Performance Booster with System.IO.Pipelines in C#

As our industry has embraced the new strategies for handling the production workloads which include containers (Read as K8s) or Serverless (Read as Functions As A Service), the developers don’t have the luxury of unlimited computing resources on the production environments. Those days are gone where it was easy to acquire a large virtual machine with many cores and high memory for application deployment needs. As a .net developer though you are working with managed code and you rely on GC (Garbage collector) to do the job, the onus is now on you to write highly performant code which can run anywhere right from docker containers to IoT devices. With advent of C#8 and .NET core , Microsoft .NET team has been very cognizant of memory allocations. Every new version comes with modern APIs that can increase the performance of the application to X times more compared with older version of traditional APIs. In this blog post I will be showcasing the file I/O operations with 3 different techniques and will benchmark each technique. From the benchmarks results it will be pretty evident that System.IO.Pipelines wins by a considerable margin both in the time of execution and memory allocation.

The Challenge

We will be experimenting with reading a large csv file (100,000 records with 5 fields) of employee data. I’m sure you must encounter this challenge many times in your career where you have to parse a large csv file. This challenge creates a enough pressure on GC. The considerations around garbage collection are particularly important when thinking about performance. This is because garbage collection takes up CPU time, reducing the time spent on the actual data processing. Not only this, but each time a garbage collection is triggered, much of the work is suspended so that the remaining references can be evaluated. This can drastically effect the amount of time taken to process the data.
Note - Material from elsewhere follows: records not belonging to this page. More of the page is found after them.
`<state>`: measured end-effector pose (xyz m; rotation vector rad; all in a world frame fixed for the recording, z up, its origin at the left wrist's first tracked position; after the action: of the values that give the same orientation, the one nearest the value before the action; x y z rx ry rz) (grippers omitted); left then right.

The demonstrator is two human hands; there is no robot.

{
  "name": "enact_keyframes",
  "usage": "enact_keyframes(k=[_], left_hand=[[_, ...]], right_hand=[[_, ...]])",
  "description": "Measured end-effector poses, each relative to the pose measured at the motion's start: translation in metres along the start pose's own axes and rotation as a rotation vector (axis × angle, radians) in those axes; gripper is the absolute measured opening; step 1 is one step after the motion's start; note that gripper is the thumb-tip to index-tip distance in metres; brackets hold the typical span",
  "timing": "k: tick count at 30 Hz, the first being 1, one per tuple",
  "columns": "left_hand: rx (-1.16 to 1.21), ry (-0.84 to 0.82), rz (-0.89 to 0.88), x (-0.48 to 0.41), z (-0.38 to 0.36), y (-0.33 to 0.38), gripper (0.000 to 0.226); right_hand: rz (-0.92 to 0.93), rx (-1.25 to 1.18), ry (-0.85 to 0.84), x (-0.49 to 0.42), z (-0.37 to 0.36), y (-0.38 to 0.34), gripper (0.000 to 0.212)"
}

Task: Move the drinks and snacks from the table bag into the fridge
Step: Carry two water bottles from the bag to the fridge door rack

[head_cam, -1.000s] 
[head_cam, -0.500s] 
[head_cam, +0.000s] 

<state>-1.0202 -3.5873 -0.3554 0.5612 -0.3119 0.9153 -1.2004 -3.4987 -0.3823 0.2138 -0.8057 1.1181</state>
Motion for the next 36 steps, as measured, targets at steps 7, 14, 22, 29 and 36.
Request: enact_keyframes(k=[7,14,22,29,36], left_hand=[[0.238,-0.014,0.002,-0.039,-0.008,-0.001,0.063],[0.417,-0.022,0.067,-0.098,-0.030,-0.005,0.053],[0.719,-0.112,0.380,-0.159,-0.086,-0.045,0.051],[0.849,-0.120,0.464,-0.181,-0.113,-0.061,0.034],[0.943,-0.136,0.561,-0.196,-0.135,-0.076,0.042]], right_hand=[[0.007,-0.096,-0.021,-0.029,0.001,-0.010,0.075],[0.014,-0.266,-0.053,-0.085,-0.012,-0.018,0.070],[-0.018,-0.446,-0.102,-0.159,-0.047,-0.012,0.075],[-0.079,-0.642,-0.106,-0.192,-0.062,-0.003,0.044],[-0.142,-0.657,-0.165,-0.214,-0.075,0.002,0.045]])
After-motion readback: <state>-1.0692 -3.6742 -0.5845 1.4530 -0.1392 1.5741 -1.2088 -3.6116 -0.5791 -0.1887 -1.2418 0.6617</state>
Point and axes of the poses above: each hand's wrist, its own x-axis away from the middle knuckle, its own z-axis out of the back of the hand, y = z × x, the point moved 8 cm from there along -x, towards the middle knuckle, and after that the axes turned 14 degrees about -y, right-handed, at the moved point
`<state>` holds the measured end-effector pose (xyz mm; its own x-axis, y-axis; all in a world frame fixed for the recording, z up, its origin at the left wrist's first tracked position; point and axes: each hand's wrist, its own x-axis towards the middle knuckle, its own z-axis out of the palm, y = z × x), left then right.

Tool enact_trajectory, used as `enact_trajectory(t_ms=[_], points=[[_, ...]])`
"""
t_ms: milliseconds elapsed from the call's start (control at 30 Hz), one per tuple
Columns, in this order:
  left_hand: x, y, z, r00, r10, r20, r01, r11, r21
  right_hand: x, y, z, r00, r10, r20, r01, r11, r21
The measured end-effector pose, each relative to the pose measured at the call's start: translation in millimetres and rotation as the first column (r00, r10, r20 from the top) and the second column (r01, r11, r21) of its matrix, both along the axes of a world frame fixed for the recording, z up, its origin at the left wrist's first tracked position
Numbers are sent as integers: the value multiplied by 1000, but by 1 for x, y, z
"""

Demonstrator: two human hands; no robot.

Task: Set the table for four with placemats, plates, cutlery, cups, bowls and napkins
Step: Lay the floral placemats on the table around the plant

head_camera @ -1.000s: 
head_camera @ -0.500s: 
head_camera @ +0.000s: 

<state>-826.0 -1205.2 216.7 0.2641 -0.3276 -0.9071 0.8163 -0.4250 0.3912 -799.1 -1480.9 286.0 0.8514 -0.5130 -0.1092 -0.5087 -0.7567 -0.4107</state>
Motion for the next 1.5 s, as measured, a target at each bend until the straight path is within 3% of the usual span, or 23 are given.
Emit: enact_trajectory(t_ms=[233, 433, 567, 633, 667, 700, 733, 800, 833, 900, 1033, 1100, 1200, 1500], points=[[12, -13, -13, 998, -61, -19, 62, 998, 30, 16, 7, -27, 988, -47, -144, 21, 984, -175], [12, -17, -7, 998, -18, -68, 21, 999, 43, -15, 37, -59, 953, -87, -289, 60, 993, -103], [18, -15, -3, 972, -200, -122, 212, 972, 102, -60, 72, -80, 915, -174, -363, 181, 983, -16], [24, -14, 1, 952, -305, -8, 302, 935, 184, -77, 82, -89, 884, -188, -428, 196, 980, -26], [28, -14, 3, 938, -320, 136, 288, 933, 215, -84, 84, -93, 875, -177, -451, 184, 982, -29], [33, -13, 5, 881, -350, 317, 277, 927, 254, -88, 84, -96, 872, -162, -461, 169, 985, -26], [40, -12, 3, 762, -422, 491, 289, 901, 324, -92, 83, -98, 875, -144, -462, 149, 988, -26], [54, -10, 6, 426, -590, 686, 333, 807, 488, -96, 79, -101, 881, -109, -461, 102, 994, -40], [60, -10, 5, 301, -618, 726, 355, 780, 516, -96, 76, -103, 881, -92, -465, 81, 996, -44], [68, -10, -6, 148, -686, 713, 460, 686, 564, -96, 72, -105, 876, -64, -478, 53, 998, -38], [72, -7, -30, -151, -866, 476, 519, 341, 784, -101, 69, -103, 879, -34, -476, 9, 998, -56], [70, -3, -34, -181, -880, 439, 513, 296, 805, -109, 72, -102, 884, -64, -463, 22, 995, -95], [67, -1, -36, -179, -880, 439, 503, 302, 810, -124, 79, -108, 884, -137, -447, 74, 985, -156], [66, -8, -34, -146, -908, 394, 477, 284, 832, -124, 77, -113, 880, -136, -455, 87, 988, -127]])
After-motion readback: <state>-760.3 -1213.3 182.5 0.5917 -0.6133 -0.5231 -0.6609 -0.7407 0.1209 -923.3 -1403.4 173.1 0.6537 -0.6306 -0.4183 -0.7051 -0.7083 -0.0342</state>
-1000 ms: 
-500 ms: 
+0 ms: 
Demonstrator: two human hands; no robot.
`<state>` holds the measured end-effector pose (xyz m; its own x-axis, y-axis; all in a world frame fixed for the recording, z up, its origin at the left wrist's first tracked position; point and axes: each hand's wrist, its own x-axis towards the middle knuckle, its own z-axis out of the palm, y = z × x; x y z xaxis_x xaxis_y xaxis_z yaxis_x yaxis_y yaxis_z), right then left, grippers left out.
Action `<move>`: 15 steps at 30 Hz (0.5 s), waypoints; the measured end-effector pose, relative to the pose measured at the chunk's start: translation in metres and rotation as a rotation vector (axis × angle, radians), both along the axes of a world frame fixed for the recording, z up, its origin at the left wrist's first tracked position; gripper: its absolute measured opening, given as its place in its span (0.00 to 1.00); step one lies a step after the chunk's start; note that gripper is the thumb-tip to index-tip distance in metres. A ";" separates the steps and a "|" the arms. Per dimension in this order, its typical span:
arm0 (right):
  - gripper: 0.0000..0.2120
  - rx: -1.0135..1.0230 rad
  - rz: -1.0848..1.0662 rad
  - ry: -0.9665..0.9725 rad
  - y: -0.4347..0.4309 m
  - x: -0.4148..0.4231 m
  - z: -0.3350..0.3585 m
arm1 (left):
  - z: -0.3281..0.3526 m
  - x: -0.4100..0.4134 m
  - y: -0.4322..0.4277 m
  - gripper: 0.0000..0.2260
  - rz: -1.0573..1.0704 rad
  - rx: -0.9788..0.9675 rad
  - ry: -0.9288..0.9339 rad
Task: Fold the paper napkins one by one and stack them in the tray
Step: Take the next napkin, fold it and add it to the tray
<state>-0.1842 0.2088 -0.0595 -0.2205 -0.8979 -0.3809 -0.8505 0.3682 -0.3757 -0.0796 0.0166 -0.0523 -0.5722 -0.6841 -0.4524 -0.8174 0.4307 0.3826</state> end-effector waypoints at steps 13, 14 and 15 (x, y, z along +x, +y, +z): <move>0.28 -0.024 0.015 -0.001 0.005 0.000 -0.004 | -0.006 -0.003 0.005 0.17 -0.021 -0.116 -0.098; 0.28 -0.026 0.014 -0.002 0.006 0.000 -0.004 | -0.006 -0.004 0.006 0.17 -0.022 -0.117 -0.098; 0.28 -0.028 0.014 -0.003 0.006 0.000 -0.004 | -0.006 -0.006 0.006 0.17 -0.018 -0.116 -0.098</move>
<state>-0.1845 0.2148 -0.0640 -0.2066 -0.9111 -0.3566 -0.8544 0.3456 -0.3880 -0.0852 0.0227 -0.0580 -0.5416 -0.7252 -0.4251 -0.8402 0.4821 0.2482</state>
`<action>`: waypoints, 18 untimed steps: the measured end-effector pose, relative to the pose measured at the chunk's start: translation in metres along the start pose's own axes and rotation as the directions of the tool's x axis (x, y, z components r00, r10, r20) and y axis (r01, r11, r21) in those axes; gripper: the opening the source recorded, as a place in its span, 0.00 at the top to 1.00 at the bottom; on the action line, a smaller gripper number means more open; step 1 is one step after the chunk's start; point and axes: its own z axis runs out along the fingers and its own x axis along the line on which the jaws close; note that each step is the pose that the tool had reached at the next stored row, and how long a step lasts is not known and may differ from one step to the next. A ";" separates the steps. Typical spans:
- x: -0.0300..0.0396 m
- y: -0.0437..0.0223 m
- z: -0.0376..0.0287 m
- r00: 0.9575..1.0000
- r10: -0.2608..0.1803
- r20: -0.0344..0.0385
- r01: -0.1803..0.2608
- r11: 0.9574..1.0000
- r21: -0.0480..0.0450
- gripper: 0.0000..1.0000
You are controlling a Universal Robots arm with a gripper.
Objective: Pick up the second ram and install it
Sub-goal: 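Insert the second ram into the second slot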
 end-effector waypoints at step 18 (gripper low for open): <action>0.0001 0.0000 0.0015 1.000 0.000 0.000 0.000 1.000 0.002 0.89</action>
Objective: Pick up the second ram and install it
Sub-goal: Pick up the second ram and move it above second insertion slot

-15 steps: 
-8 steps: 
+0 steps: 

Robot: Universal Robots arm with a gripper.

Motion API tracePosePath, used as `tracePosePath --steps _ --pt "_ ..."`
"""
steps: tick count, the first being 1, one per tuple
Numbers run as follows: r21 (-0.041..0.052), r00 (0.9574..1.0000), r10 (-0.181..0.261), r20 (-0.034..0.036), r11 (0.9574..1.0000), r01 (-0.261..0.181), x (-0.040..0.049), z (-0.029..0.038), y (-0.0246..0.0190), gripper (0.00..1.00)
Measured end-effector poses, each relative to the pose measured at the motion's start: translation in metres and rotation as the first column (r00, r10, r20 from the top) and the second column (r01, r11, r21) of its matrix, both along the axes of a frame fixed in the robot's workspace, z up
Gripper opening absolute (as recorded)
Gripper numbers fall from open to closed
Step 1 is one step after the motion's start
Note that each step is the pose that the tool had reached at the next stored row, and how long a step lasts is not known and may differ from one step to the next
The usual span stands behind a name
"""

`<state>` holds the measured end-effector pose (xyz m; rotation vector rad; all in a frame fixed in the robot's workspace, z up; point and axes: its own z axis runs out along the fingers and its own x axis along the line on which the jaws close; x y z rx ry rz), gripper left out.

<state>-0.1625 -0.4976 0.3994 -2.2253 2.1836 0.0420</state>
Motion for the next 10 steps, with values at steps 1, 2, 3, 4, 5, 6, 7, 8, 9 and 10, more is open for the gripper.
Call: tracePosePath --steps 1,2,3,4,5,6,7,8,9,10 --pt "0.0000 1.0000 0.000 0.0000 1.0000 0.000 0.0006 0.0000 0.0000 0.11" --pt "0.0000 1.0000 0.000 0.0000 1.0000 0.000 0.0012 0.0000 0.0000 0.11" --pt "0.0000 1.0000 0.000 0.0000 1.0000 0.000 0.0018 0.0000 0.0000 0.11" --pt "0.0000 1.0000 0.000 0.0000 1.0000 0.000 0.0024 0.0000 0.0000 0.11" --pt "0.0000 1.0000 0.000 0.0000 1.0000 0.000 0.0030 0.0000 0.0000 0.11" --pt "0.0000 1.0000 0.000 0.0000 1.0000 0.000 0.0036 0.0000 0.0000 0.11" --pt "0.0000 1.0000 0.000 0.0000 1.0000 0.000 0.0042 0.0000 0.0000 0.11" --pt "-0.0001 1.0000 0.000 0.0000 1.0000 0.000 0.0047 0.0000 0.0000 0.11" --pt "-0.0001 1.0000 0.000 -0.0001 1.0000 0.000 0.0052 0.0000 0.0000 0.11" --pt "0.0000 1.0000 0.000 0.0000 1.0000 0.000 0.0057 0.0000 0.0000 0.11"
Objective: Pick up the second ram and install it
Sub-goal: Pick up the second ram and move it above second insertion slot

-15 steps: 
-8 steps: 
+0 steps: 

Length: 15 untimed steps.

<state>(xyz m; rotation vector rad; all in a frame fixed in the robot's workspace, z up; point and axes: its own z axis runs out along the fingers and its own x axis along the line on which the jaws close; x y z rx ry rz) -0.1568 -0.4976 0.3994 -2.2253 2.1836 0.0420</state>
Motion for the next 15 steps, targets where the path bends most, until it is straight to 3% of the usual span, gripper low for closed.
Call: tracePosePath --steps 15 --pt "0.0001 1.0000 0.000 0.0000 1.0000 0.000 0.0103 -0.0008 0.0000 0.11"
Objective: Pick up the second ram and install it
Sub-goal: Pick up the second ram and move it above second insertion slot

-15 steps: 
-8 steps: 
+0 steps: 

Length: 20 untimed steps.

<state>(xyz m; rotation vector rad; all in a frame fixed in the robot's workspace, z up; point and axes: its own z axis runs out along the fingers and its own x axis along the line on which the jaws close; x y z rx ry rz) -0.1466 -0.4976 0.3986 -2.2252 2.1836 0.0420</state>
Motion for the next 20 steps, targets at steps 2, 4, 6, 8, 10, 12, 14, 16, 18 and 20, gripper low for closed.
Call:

I’ve chosen three techniques for this challenge.

  1. Using CSVHelper : This is a popular library for parsing csv files in .NET ecosystem.
  2. Using IAsyncEnumerable : This API was introduced from C#8 where a data stream (chunks of data) can be processed instead of whole file.
  3. Using System.IO.Pipelines : This API was shipped with .NET core 2.1 and is internally used by Kestrel , web server for AspNET core for high performance to process many requests per second received from the socket. It is available as Nuget package download.David Fowler who has architected these APIs as an excellent post of its introduction.

The source code of this post is available on my Github repo. The repo also consists of tests which has benchmarks results.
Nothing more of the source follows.